18.January.2012 Berlinale announced yesterday that a newly reconstructed version of Sergei Eisenstein’s October will premiere as part of the “Red Dream Factory” Retrospective program. The Berlin Radio Symphony Orchestra will perform Edmund Meisel’s original score for the gala screening at the Friedrichstadt-Palast. The festival also announced several more presentations in its Berlinale Speciale program, including a screening of Volker Schlöndorff’s Der Fangschuss in honor of the 60th anniversary of the French film journal Positif, as well as a showing of Ulrike Schamoni’s documentary Farewell to Frogs to mark the 50th anniversary of the Oberhausen Manifesto which famously declared, “The old film is dead. We believe in the new one.” The Oberhausen anniversary has inspired an informative new web resource.
From the new issue of Filmmaker comes an intriguing, somewhat loopy bit of futurism by filmmaker Lance Weiler called “Listen As Your Story Talks to the Internet.” Weiler speculates how the rapid proliferation of wireless technologies is creating new reality-based interfaces for film narrative: “Within a few years, most things—from cars to appliances to toys—will be able to wirelessly interface with the Internet. Think of them as objects in search of a story.”
Whether you think this sounds like a storyteller’s dream or Orwell’s nightmare, technology is evidently on people’s minds heading into this year’s Sundance Film Festival. In the New York Times festival director John Cooper reflects talks with Brooks Barnes about how the evolving speed of the filmmaking process has resulted in movies handling current events with greater alacrity: “‘After 9/11 we didn’t start seeing films reacting to it until a few years later,” he said, “But even when the recession hit a few years after that, you felt the impact of it more quickly.’”

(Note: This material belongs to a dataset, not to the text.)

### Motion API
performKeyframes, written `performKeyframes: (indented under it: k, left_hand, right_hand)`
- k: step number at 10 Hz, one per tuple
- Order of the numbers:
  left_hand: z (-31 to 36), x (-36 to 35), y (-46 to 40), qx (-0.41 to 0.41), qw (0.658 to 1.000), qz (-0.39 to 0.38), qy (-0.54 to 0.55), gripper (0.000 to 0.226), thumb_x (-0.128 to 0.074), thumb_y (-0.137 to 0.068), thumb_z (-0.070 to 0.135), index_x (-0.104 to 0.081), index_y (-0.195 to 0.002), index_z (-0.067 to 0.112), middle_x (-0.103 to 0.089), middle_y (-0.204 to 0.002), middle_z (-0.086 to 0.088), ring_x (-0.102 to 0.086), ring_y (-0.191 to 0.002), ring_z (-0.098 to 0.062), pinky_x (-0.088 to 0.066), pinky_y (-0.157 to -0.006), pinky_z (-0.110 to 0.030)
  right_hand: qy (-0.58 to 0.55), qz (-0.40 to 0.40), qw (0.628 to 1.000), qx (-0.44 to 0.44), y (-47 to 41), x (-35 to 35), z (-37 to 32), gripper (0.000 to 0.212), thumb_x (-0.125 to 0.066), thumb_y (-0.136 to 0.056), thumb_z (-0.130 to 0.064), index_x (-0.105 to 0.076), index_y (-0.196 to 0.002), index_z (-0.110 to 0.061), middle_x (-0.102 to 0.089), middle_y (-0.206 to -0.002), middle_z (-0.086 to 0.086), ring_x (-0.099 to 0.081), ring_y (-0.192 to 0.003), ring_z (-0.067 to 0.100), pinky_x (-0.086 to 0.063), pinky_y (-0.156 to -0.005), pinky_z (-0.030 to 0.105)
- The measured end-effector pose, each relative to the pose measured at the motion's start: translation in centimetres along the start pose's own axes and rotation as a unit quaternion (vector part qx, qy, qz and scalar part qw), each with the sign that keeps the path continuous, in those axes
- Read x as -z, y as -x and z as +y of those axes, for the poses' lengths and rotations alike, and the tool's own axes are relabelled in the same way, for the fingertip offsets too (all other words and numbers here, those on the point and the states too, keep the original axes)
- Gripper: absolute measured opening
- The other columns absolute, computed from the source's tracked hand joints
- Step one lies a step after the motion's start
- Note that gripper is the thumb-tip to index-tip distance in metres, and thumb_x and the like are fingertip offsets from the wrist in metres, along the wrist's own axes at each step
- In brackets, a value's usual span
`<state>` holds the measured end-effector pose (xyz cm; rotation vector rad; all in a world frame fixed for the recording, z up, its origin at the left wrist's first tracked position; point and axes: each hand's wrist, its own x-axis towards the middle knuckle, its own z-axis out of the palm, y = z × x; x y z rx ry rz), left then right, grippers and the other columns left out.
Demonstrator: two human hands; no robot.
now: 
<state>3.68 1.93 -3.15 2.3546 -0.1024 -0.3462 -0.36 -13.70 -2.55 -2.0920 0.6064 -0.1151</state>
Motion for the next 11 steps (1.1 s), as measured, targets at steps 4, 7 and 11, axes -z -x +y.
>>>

The tenth annual Noir City Film Noir Festival opens this Friday at San Francisco’s Castro Theatre with a Frisco-themed double bill of Dark Passage and The House of Telegraph Hill. Matt Sussman raises the specter of The Girl with the Dragon Tattoo’s Lisbeth Salander in his preview of the “dame-heavy titles” playing this year’s festival: “Something of Salander’s icy remove is detectable in mid-1960s Angie Dickinson, who will be feted and interviewed in person at a double bill of two of her best: The Killers (1964) and Point Blank (1967). Whereas Ava Gardner simmered her way through Robert Siodmak’s 1948 adaptation of Ernest Hemingway’s short story, the temperature of Dickinson’s Killers mob girl is harder to take in Don Siegel’s remarkably brutal remake: a Monroe in harsher lines with nothing of the little girl lost about her.” Sussman also nods to the ongoing Henri-Georges Clouzot (who went down with the Inferno) retrospective at Berkeley’s Pacific Film Archive for a “more nuanced gloss on noir’s troubled women.”